In my early days as a Trust Officer, I had a situation where a father, widowed with two young children, remarried after his wife’s death. A few years later, he passed away, leaving all his assets to the stepmother. She took all the money and practically put the kids out on the sidewalk. Cruel? Unfair? Yes. But perfectly legal. If it’s not written in a legal document, it won’t get done. Period.
Don’t forget to plan for illness or disability. What will happen to your children and family if you become disabled or die prematurely? Not the most pleasant of topics, but life insurance or disability policies can protect your dependents if your income suddenly comes to an end. Your master plan may call for you to keep working and earning money, but your health may not cooperate.
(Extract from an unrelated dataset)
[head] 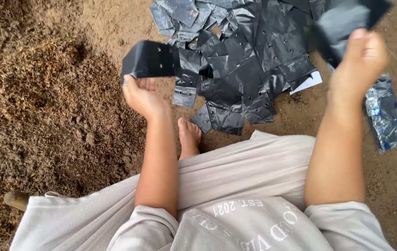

Perry left two children, a daughter age 18 and a son age 21. His daughter Sophie finally spoke out following her father’s death, poignantly saying nobody is “given a lesson” on handling such a loss. It’s incredibly hard to lose family, especially when it’s totally unexpected and premature. Not having to scramble for money makes it just a little bit easier.
Don’t postpone living your life for last. It’s tempting to postpone the family trips, the time off, the special moments with family for later, “after you retire,” “when you have the time,” or “maybe for next year.”
But don’t postpone too long. How many times have we seen clients put off that special trip overseas, for example, until one of them was too fragile to make the long plane trip? That trip is even more unlikely now, since he just entered a memory care unit. Yes, sometimes you do need to work an extra year or two longer to finance your dream retirement, but don’t overdo it. There’s an art to balancing work and fun. A tragic early death, like that of Luke Perry, reminds us to make time for what’s important today. Don’t leave it until tomorrow. Like the saying goes, tomorrow may never come.